Project Name: Tor Onion Crawler
Repository: BinaryBoortsog/Open-source-project
Language: Python 3.12
A crawler, or web spider/bot, is an automated software program that systematically browses the World Wide Web, following links to discover and index web pages, collecting data like text, images, and links to build searchable databases for search engines
My project is Tor onion crawler and it is very basig crawling software . If you want to find more link you can add seed urls by manually or modify the code. Python apllication it is designed to crawl through public accessible (onion sites ). It starts from seed URLs and recursively follows links, much like a standard crawler, but on the hidden network. Crawling is used for Cybercrime Research , Threat Intelligence and data collection.
Alert this project is only for education and research purpose. Only for my interest in cypersecurity and for studying.
- Decentralized indexing - No single point of failure (unlike centralized search engines)
- Anonymity - Researchers can study .onion sites without revealing their IP
- Automation - Saves thousands of hours of manual crawling
- Transparency - Open source, auditable code (no proprietary surveillance)
| Module | Purpose | Lines | Status |
|---|---|---|---|
tor_client.py |
Tor SOCKS proxy setup | 20 | ✅ Stable |
seeds.py |
Seed URL generation | 35 | ✅ Stable |
ahmia.py |
Ahmia search + directory scraping | 85 | ✅ Stable |
parser.py |
HTML link extraction (regex) | 10 | ✅ Stable |
tor_identity.py |
Circuit refresh logic | 30 | ✅ Stable |
deep_crawl.py |
Main crawl loop | 60 | ✅ Stable |
database/db.py |
SQLite persistence | 20 | ✅ Stable |
web/app.py |
FastAPI web server | 40 | ✅ Stable |
web/templates/index.html |
Dashboard UI | 150 | ✅ Stable |
tor-crawler/
├── crawler/ # Core crawler modules
│ ├── __init__.py
│ ├── ahmia.py # Ahmia search + directory scraping
│ ├── parser.py # HTML → .onion link extraction
│ ├── seeds.py # Seed URL generation
│ ├── tor_client.py # Tor SOCKS5 session setup
│ └── tor_identity.py # Circuit refresh logic
│
├── database/ # Data persistence
│ ├── __init__.py
│ ├── db.py # SQLite schema + save_page()
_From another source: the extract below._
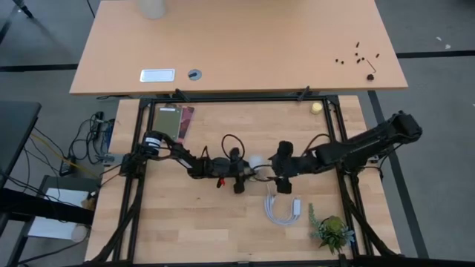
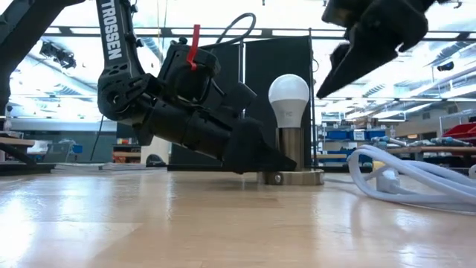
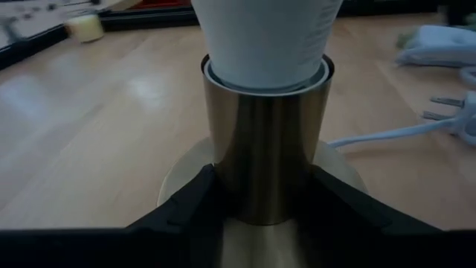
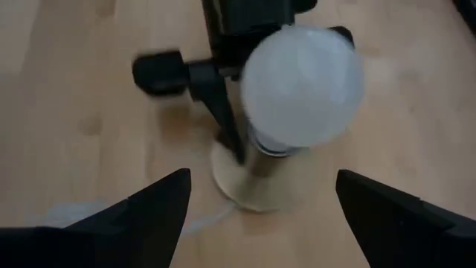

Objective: Screw lightbulb
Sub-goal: Insert the white lightbulb into the desk lamp

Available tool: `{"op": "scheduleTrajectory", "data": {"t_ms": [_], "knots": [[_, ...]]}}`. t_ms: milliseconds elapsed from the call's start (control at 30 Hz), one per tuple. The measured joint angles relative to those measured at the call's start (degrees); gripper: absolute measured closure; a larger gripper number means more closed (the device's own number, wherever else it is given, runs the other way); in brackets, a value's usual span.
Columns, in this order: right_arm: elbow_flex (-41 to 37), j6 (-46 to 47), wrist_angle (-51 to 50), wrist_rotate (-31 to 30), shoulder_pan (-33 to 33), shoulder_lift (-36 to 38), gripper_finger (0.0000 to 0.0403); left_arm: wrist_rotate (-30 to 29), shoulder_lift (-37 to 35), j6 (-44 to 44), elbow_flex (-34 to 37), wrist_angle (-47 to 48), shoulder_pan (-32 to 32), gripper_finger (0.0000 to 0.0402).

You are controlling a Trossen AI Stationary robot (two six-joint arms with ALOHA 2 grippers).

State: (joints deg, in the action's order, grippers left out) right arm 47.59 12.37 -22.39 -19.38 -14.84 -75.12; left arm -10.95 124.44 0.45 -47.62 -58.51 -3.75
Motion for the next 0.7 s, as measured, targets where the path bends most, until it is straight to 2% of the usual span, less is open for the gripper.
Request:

│ └── onions.db # SQLite database (auto-created)
│
├── web/ # Web dashboard
│ ├── app.py # FastAPI server + routes
│ ├── static/ # CSS/JS (future enhancement)
│ └── templates/
│ └── index.html # Dashboard UI (Jinja2)
│
├── deep_crawl.py # Main crawler loop (200 pages)
├── run_crawler.py # Alternative crawler (simpler)
├── test_seeds.py # Seed discovery test
├── requirements.txt # Python dependencies
├── README.md # User documentation
cd tor-crawler
pip install -r requirements.txt- Download: https://www.torproject.org/download/
- Install and run it
- Leave it open while crawling
python deep_crawl.py
## Step 4: View Dashboard (In New Terminal)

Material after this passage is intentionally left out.